> [ASSIGNMENT]:
Everything from the line containing "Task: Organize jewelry" to the end of the data must be duplicated word for word, and nothing else may appear.

------------------------

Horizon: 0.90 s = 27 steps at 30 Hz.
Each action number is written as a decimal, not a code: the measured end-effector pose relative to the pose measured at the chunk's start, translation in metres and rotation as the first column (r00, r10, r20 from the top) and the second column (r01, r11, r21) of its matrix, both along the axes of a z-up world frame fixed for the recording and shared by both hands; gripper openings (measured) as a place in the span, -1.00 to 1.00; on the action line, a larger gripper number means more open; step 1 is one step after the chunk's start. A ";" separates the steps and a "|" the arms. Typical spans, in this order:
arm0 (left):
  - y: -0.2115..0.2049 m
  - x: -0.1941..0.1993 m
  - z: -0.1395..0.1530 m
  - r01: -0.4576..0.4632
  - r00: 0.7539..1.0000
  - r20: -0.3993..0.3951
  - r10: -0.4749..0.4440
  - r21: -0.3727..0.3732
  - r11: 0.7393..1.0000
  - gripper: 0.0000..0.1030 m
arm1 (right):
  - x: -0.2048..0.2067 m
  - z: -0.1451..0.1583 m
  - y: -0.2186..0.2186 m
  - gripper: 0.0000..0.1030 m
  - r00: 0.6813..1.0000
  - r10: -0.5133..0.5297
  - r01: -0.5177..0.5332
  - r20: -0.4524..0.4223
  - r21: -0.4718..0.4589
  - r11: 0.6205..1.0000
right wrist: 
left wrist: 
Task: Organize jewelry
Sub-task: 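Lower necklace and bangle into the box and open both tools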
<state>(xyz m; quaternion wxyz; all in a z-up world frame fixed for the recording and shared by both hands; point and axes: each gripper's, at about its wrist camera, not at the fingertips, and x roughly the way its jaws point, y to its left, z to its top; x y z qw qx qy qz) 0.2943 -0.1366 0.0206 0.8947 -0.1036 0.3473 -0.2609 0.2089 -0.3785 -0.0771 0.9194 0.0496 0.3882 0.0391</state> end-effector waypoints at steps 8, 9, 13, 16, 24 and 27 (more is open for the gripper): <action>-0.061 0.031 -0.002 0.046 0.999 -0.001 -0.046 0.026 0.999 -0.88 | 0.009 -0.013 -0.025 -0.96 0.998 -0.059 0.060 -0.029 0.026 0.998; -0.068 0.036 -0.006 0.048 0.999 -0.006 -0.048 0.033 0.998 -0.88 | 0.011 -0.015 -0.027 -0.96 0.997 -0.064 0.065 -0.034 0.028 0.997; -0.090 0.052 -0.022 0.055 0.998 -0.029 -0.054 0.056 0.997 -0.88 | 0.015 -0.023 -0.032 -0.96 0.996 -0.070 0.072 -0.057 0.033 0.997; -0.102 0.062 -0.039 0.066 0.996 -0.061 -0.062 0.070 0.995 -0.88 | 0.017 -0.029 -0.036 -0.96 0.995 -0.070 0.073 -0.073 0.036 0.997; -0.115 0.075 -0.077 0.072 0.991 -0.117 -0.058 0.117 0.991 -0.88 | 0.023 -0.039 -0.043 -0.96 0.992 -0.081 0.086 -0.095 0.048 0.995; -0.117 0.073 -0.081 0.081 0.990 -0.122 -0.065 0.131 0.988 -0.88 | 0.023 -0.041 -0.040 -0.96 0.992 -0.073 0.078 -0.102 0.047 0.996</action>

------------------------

> [WRITTEN SOLUTION]:
Task: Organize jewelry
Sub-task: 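Lower necklace and bangle into the box and open both tools
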<state>(xyz m; quaternion wxyz; all in a z-up world frame fixed for the recording and shared by both hands; point and axes: each gripper's, at about its wrist camera, not at the fingertips, and x roughly the way its jaws point, y to its left, z to its top; x y z qw qx qy qz) 0.2943 -0.1366 0.0206 0.8947 -0.1036 0.3473 -0.2609 0.2089 -0.3785 -0.0771 0.9194 0.0496 0.3882 0.0391</state> end-effector waypoints at steps 8, 9, 13, 16, 24 and 27 (more is open for the gripper): <action>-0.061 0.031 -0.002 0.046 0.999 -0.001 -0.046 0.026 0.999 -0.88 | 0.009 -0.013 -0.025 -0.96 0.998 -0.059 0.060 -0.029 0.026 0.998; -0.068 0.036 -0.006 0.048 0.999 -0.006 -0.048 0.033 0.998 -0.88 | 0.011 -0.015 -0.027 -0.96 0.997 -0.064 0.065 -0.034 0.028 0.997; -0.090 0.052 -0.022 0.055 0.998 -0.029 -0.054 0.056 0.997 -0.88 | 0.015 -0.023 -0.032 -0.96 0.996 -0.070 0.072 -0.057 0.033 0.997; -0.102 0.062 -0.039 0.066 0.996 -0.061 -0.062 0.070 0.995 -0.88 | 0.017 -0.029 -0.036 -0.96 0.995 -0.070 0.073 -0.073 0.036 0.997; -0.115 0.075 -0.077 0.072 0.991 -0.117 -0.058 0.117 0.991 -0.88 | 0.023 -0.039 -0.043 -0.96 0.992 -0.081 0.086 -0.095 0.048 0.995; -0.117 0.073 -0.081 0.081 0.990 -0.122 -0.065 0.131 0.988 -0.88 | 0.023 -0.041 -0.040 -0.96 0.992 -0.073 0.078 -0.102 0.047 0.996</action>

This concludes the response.